Directions for this task: Beginning with the first line, copy out each line of the material until the line containing "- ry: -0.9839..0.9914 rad" has been copied as well.

Collected material:

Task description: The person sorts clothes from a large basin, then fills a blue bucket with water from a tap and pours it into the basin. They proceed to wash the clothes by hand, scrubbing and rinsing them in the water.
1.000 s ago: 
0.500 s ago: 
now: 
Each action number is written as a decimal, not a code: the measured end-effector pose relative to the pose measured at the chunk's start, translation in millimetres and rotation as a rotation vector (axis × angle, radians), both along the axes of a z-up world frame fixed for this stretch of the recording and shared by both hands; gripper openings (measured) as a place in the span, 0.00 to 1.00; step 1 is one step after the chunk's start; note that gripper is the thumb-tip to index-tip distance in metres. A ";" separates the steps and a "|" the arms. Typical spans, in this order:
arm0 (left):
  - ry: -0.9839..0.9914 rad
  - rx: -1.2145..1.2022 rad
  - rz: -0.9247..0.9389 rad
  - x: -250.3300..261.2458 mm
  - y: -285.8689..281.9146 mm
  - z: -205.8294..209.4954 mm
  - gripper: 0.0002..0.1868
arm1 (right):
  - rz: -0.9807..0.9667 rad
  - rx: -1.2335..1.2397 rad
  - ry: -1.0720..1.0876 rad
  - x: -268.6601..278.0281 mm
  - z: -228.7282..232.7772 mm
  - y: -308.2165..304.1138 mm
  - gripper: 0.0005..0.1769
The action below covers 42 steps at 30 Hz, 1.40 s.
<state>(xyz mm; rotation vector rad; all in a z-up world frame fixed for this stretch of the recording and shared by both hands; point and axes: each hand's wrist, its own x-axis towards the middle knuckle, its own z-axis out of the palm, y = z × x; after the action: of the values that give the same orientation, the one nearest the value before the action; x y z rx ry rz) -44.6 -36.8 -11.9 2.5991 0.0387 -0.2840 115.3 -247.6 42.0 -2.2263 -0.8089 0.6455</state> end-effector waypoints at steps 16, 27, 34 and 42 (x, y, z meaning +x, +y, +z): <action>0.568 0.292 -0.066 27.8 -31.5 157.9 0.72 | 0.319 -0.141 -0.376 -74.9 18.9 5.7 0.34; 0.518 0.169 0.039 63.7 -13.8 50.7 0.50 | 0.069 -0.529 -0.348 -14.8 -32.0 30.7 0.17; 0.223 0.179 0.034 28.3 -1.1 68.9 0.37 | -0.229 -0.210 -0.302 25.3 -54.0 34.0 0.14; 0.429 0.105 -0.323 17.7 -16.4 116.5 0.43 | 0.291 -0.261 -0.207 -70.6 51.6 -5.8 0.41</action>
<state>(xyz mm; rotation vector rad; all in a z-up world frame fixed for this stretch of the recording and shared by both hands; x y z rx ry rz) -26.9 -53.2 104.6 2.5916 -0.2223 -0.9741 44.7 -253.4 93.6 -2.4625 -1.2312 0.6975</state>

Result below:
Task description: The person sorts clothes from a large basin, then fills a blue bucket with water from a tap and pours it into the basin. They proceed to wash the clothes by hand, scrubbing and rinsing them in the water.
1.000 s ago: 
0.500 s ago: 
now: 
Each action number is written as a decimal, not a code: the measured end-effector pose relative to the pose measured at the chunk's start, translation in millimetres and rotation as a rotation vector (axis × angle, radians), both along the axes of a z-up world frame fixed for this stretch of the recording and shared by both hands; gripper openings (measured) as a place in the span, 0.00 to 1.00; step 1 is one step after the chunk's start; note that gripper is the thumb-tip to index-tip distance in metres. A ";" separates the steps and a "|" the arms. Typical spans, in this order:
arm0 (left):
  - ry: -0.9839..0.9914 rad

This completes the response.